Fact # 6: Incontinence is not the result of drinking too much water or even holding in urine for long periods of time. Drinking lots of fluid is actually advised to people suffering from incontinence to help reduce the odor of urine. This is also necessary to help train the bladder to urinate only when it is already full. On the other hand, holding in urine for long periods of time may somewhat be related to the development of OAB especially when this becomes a habit. It is important that when you feel the urge to urinate you should do it because stones can build up over time. And the pressure exerted by the urine on your bladder is not also good; it can result to loss of muscle control and eventually to incontinence.
Myth # 7: "There's only one type of Incontinence"
Fact # 7: There are actually 8 types of bladder incontinence and these are:
- Urge Incontinence - Involuntary muscle contraction of the bladder and results to passing of urine even without you noticing it.
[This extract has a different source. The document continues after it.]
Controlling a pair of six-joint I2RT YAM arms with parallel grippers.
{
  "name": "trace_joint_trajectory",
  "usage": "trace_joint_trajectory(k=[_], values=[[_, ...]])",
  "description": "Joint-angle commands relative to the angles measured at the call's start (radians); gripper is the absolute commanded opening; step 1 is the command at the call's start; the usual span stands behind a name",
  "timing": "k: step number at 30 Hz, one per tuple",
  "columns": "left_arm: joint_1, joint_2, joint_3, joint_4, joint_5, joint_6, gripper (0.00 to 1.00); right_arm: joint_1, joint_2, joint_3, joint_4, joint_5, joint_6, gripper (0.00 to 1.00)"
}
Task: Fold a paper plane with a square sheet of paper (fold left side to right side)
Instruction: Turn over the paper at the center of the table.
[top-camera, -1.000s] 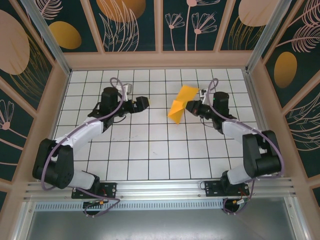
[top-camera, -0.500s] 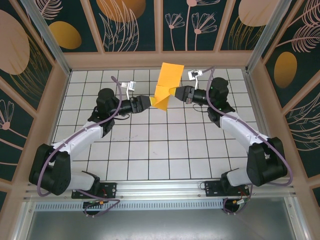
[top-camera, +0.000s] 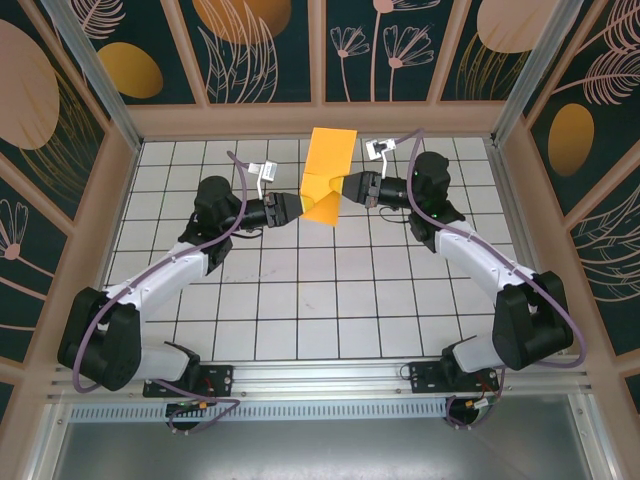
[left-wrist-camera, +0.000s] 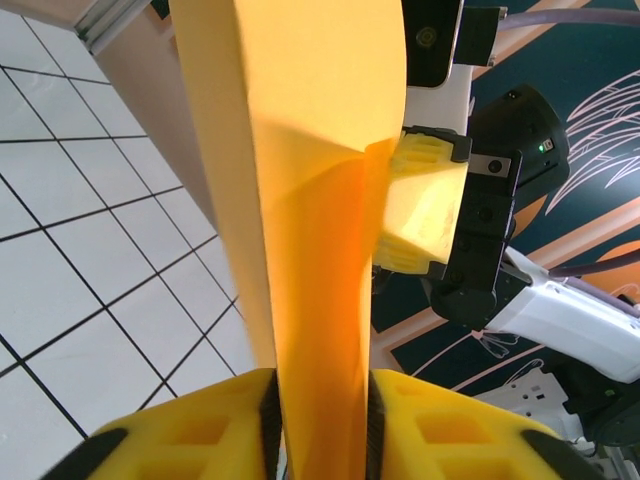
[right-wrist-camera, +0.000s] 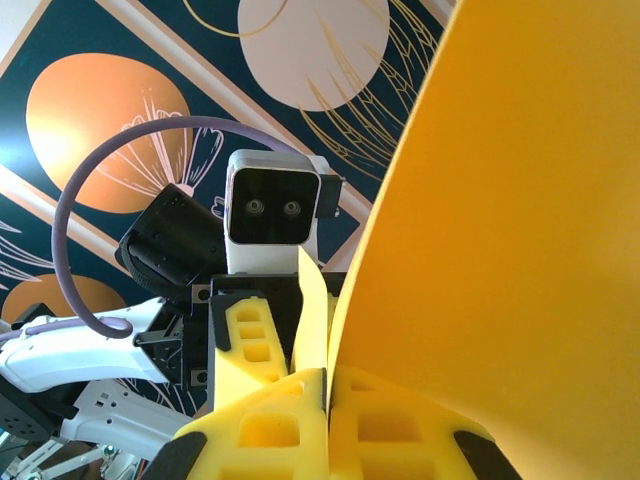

- Stress incontinence - Passing of urine when sneezing, laughing, coughing, lifting heavy objects or doing simple tasks.
- Overactive Bladder - most commonly known as mixed incontinence and is the usual type in women.
- Overflow Incontinence - the involuntary flow of urine when the bladder is already full
- Total Incontinence - Total loss of muscle control
- Functional Incontinence - has little control but because of diseases you always seem to ran out of time to reach the bathroom to urinate
- Anatomical Incontinence - this is the involuntary passing of urine through the urethra because of diminished muscle control even when the bladder is not full.
- Neurogenic Incontinence - incontinence caused by damage in neurological functions like stroke, multiple sclerosis, parkinson's and cerebral palsy.